Given material:

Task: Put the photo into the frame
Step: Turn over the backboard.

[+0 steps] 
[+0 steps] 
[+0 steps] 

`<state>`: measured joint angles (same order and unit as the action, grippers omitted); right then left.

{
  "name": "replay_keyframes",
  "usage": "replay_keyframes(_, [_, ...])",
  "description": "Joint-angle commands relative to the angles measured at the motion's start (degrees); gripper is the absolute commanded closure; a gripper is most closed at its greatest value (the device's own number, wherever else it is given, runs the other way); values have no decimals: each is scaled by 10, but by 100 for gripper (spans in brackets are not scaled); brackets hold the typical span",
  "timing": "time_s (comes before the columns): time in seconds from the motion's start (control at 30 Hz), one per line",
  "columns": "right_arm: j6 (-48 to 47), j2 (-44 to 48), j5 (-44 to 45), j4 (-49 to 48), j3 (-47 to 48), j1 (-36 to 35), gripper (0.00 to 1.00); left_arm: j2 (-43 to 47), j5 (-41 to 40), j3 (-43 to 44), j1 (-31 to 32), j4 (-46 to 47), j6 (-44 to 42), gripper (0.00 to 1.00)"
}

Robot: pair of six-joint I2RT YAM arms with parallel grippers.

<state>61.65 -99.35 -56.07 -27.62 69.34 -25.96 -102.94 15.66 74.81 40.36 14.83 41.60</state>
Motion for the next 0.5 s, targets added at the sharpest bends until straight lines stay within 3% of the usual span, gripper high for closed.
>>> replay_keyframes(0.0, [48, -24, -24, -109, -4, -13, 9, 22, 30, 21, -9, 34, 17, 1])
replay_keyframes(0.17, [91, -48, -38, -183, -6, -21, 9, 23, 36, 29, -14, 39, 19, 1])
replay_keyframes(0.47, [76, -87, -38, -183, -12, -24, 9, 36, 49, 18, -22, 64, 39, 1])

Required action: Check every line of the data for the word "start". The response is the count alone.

Worked solution: 2